Pull every line with "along" from the material.

SUPPLIED MATERIAL:
=== Begin Enclosure ===

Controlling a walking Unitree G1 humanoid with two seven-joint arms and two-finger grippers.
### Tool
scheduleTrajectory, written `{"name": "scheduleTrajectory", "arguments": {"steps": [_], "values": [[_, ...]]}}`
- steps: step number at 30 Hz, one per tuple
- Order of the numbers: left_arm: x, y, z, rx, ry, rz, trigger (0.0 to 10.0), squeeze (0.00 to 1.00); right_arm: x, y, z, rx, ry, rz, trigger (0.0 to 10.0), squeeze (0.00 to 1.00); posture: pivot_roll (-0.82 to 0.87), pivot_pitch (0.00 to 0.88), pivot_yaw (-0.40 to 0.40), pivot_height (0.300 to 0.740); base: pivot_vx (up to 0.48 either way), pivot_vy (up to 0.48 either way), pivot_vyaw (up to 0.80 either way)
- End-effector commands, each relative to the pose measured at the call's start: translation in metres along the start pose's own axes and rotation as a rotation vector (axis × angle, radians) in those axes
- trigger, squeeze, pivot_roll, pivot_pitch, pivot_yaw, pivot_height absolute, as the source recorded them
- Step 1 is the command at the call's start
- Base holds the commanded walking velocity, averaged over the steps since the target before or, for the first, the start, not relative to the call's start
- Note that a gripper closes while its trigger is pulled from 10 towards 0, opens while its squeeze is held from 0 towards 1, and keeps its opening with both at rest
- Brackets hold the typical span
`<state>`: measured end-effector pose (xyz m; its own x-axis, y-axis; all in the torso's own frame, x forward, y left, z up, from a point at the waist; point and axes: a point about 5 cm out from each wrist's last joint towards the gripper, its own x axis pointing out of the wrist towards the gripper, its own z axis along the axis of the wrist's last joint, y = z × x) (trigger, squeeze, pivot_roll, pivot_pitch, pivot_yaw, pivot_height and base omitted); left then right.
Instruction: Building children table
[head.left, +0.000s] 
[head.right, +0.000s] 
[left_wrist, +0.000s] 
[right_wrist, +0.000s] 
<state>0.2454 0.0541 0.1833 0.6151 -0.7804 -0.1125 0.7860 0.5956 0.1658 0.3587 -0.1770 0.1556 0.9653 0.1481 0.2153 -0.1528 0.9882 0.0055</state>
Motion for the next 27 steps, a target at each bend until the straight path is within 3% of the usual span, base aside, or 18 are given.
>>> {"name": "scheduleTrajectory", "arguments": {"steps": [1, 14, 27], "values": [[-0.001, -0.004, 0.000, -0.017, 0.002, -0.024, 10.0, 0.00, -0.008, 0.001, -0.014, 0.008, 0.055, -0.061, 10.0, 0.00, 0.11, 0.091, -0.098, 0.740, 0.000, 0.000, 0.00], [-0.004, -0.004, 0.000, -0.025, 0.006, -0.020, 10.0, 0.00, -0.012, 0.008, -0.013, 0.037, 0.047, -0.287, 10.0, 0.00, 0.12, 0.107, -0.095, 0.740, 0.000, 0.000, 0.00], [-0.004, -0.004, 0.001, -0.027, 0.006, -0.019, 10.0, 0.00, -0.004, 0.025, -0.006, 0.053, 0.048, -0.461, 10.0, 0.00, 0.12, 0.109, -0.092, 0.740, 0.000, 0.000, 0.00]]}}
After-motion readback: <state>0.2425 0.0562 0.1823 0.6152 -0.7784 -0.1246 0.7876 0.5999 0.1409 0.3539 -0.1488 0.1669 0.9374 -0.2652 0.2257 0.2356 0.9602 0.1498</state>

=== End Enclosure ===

ANSWER TO THIS EXERCISE:
- End-effector commands, each relative to the pose measured at the call's start: translation in metres along the start pose's own axes and rotation as a rotation vector (axis × angle, radians) in those axes
`<state>`: measured end-effector pose (xyz m; its own x-axis, y-axis; all in the torso's own frame, x forward, y left, z up, from a point at the waist; point and axes: a point about 5 cm out from each wrist's last joint towards the gripper, its own x axis pointing out of the wrist towards the gripper, its own z axis along the axis of the wrist's last joint, y = z × x) (trigger, squeeze, pivot_roll, pivot_pitch, pivot_yaw, pivot_height and base omitted); left then right.

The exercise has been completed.